To practice the proposed workflow, we need to have a video file, for that matter let's download the big buck bunny.
# download the file we'll use throught the examples
# HUGE download ahead 330MB
wget http://distribution.bbb3d.renderfarming.net/video/mp4/bbb_sunflower_1080p_60fps_normal.mp4
# using "standard" naming
# <name/id>_<duration in s>_<fps>_<height>_<bitrate in k>.<format>
mv bbb_sunflower_1080p_60fps_normal.mp4 bunny_634s_60fps_1080p_4487kb.mp4
Working with a 10m video long, for learning purpose, might be slow/boring, let's generate an 1m short clip.
# generating a random 1 minute short clip
# not changing codec though
docker run --rm -v $(pwd):/files jrottenberg/ffmpeg \
-i /files/bunny_634s_60fps_1080p_4487kb.mp4 \
-ss 00:01:24 -t 00:01:00 -c copy \
/files/bunny_60s_60fps_1080p_4487kb.mp4
The reference file bunny_60s_60fps_1080p_4487kb.mp4
has the following properties.
Property | Value |
---|---|
codec | h264 |
bitrate | 4487 Kb |
resolution | 1080p |
container | mp4 |
duration | 10s |
Toward to deliver video for all devices in diverse network conditions, the media needs to pass through some transformations, mostly related to the number of bits required and the resolution.

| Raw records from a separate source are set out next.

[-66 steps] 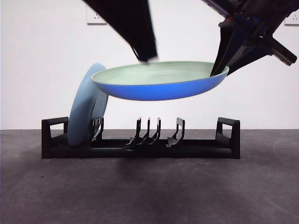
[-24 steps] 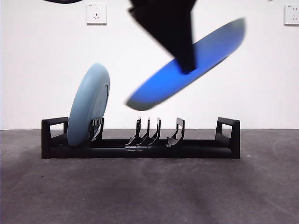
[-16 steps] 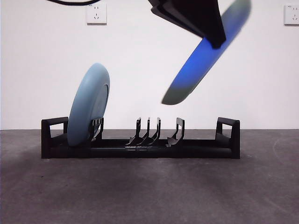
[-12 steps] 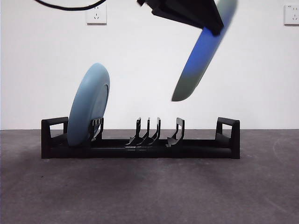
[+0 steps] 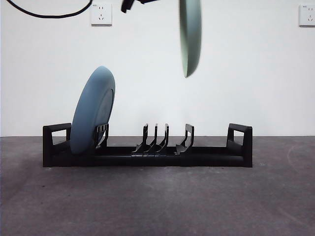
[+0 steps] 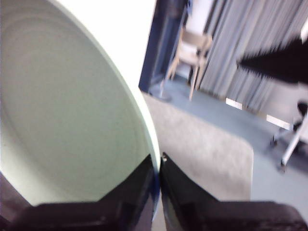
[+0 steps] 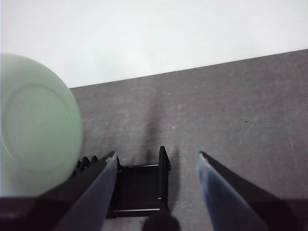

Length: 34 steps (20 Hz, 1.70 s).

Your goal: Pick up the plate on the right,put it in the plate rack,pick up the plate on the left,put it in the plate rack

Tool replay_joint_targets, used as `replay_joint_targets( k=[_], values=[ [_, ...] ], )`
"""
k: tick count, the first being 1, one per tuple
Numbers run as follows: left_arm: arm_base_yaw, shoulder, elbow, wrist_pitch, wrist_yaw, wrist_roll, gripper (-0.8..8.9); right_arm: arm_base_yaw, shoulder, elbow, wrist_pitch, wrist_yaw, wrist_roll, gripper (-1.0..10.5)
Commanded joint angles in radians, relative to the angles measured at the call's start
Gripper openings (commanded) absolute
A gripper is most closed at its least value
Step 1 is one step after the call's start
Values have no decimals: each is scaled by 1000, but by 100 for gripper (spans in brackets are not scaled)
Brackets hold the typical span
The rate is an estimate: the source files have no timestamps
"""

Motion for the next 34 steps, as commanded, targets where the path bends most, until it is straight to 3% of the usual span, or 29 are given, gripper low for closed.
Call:
replay_joint_targets(
  k=[1,13,17,22,34],
  values=[
    [33,23,8,15,14,-79,-9,1,-1,-2,4,3,-7,280],
    [63,171,142,-72,29,-70,-9,1,-1,-2,0,-5,-7,280],
    [63,210,142,-82,-23,-69,-9,1,0,-2,-10,-5,-7,280],
    [63,257,142,-97,-21,-67,-9,1,-1,-2,-20,-5,-7,280],
    [41,323,142,-186,-25,33,-8,1,0,-2,-49,-5,-8,280]
  ],
)
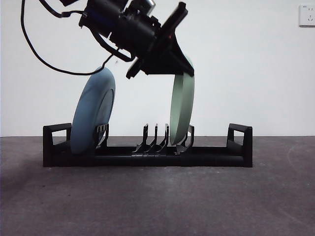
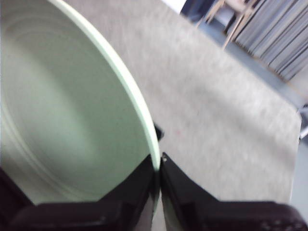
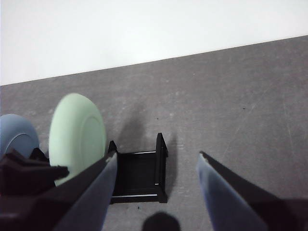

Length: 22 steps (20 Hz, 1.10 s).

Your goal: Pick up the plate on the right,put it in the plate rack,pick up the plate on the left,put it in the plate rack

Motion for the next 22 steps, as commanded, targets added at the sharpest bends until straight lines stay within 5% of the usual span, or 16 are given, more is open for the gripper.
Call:
replay_joint_targets(
  k=[1,9,13,16,19,22],
  values=[
    [-10,11,0,-6,-23,79,-1,1,0,-2,3,-1,-8,280],
    [-23,11,0,-54,-80,108,6,1,0,-2,3,-1,-8,280],
    [-26,11,0,-91,-81,107,163,1,0,-2,3,-1,-8,280],
    [-25,11,0,-132,-81,107,169,1,0,-2,3,-2,-8,280],
    [-26,1,0,-146,-55,102,322,1,3,-2,-7,-8,-8,280],
    [-27,-70,0,-190,-18,121,267,1,15,-2,-29,-9,-33,267]
  ],
)
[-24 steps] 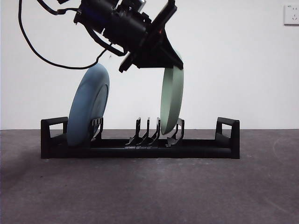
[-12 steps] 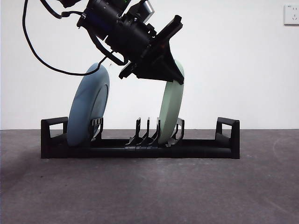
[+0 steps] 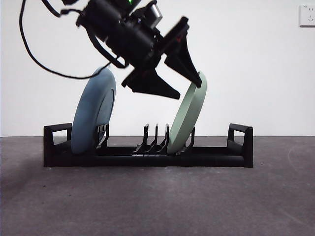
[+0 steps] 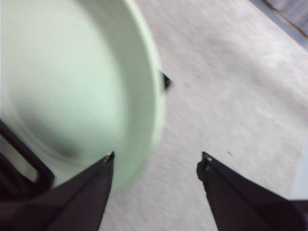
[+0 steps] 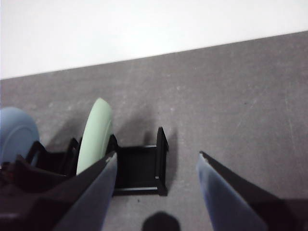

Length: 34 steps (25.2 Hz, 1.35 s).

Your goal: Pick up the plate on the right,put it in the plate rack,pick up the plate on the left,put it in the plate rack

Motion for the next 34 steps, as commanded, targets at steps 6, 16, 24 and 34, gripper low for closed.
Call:
replay_joint_targets(
  k=[6,16,24,34],
  values=[
    [-6,-372,0,-217,-109,226,-8,1,32,-2,-34,-61,-113,-11],
    [63,-856,-109,-415,-569,327,-8,7,-97,-131,144,-80,-161,-12],
    [74,-1187,-492,-401,-573,247,-8,16,-320,-441,283,-80,-145,-12],
    [73,-1489,-646,-375,-625,181,-4,15,-432,-590,312,-69,-87,-5]
  ],
)
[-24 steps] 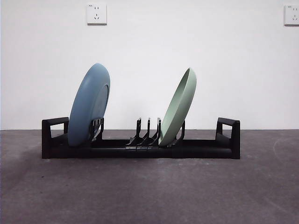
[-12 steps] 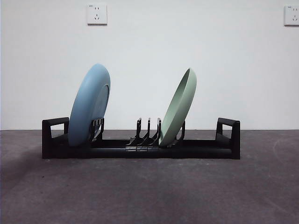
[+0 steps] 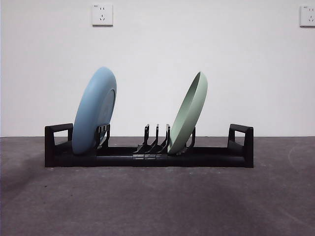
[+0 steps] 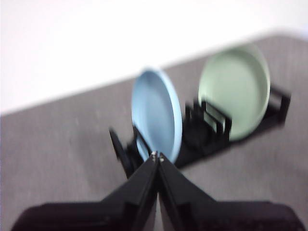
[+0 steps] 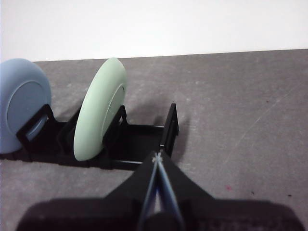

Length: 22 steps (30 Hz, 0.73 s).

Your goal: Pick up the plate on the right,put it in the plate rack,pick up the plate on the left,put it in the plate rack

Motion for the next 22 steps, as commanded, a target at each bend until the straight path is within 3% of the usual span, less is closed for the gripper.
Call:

# same resolution but different bit rate
docker run --rm -v $(pwd):/files jrottenberg/ffmpeg \
-i /files/bunny_60s_60fps_1080p_4487kb.mp4 \
-c:v libx264 -crf 23 -maxrate 2M -bufsize 4M \
/files/bunny_60s_60fps_1080p_2000kb.mp4
Property | Value |
---|---|
codec | h264 |
bitrate | 2000 Kb |
resolution | 1080p |
container | mp4 |
duration | 10s |
# changing resolution
docker run --rm -v $(pwd):/files jrottenberg/ffmpeg \
-i /files/bunny_60s_60fps_1080p_4487kb.mp4 \
-vf scale=640:-1 -sws_flags lanczos \
-c:v libx264 -crf 23 -maxrate 600k -bufsize 1200k \
/files/bunny_60s_60fps_640p_600kb.mp4
Property | Value |
---|---|
codec | h264 |
bitrate | 600 Kb |
resolution | 640p |
container | mp4 |
duration | 10s |
time docker run --rm -v $(pwd):/files five82/ffmpeg-git \
ffmpeg -i /files/bunny_60s_60fps_1080p_4487kb.mp4 \
-i /files/bunny_60s_60fps_1080p_2000kb.mp4 \
-lavfi libvmaf=log_fmt=json -f null -
Exec FPS: 14.318552
VMAF score = 93.130018
0.08s user 0.16s system 0% cpu 4:13.55 total
time docker run --rm -v $(pwd):/files five82/ffmpeg-git \
ffmpeg -i /files/bunny_60s_60fps_1080p_4487kb.mp4 \
-i /files/bunny_60s_60fps_1080p_2000kb.mp4 \
-lavfi libvmaf=log_fmt=json:n_subsample=5 -f null -
Exec FPS: 58.999069
VMAF score = 93.130807
0.05s user 0.12s system 0% cpu 1:02.25 total
Faster (almost 4x) and still kept the close VMAF score.
time docker run --rm -v $(pwd):/files five82/ffmpeg-git \
ffmpeg -i /files/bunny_60s_60fps_1080p_4487kb.mp4 \
-i /files/bunny_60s_60fps_640p_600kb.mp4 \
-filter_complex \
"[1:v]scale=1920x1080:flags=bicubic[main];[main][0:v]libvmaf=log_fmt=json:n_subsample=5" -f null -
You need to conform the timing information.
docker run --rm -v $(pwd):/files jrottenberg/ffmpeg -w /files \
-i main.mpg -i ref.mkv \
-lavfi "[0:v]settb=AVTB,setpts=PTS-STARTPTS[main];[1:v]settb=AVTB,setpts=PTS-STARTPTS[ref];[main][ref]libvmaf=psnr=1:log_fmt=json" -f null -
Example taken from FFmpeg's site.
For 4k, you can check FAQ and for mobile you can check the available models.